ABOUT THIS TASK: Send back the line that contains "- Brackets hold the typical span" and all lines following it through the end of the data below, exactly, omitting pictures.

INFORMATION SHOWN:

● ● ●

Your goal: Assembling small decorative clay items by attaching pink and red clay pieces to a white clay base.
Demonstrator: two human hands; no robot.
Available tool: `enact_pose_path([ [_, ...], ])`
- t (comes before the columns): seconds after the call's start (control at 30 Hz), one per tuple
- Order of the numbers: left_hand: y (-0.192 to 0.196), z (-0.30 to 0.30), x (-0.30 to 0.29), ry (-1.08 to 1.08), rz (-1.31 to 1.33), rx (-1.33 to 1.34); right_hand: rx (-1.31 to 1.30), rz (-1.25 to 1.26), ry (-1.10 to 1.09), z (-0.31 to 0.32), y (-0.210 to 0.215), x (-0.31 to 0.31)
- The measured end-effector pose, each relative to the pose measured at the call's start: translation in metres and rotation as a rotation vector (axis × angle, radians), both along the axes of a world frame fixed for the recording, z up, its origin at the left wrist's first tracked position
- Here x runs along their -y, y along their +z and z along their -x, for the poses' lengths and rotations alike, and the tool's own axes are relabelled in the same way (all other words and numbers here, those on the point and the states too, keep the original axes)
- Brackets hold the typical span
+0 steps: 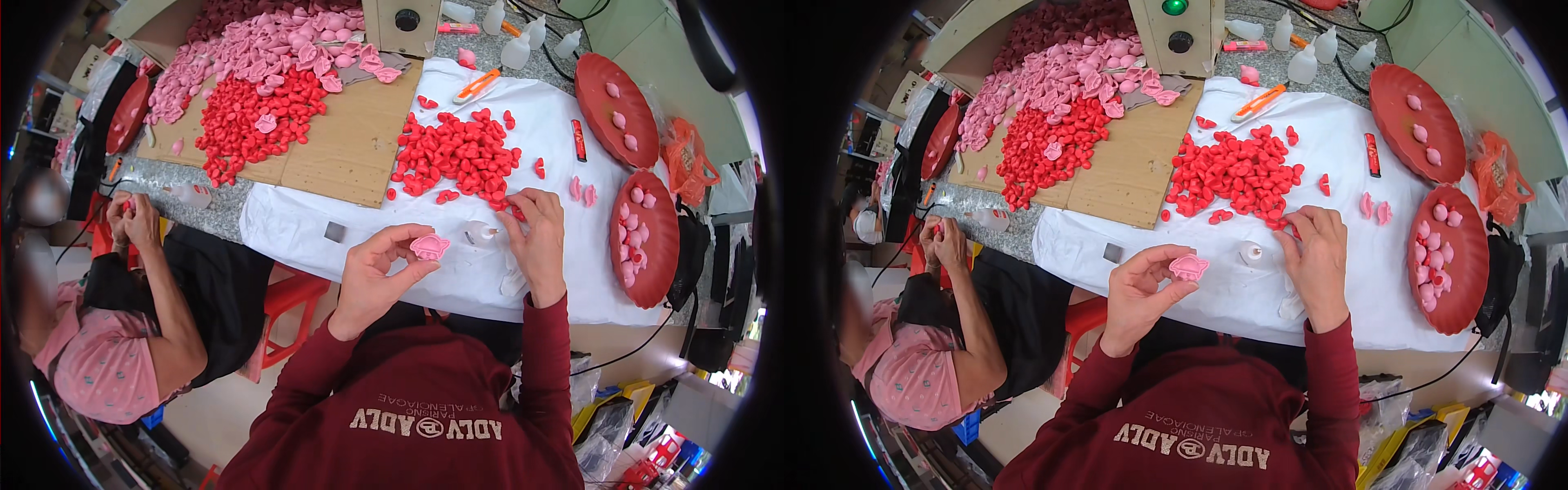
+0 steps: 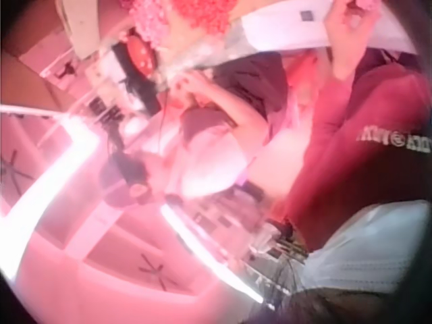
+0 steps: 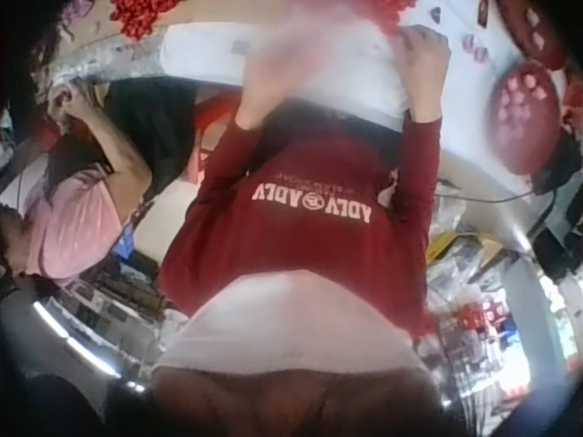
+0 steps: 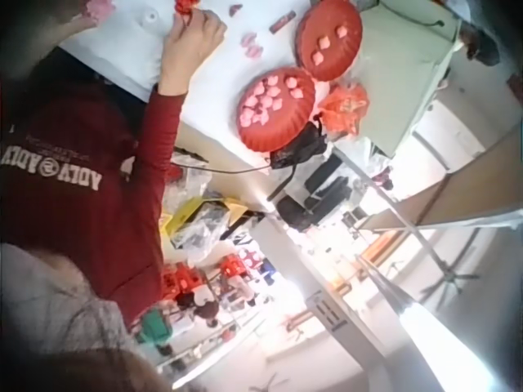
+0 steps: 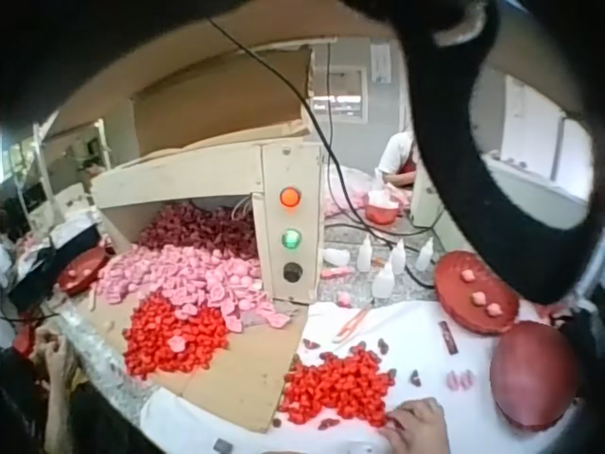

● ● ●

WORKED SOLUTION:
- Brackets hold the typical span
+0 steps: 
+0 steps: 
+0 steps: 
+0 steps: 
+0 steps: 

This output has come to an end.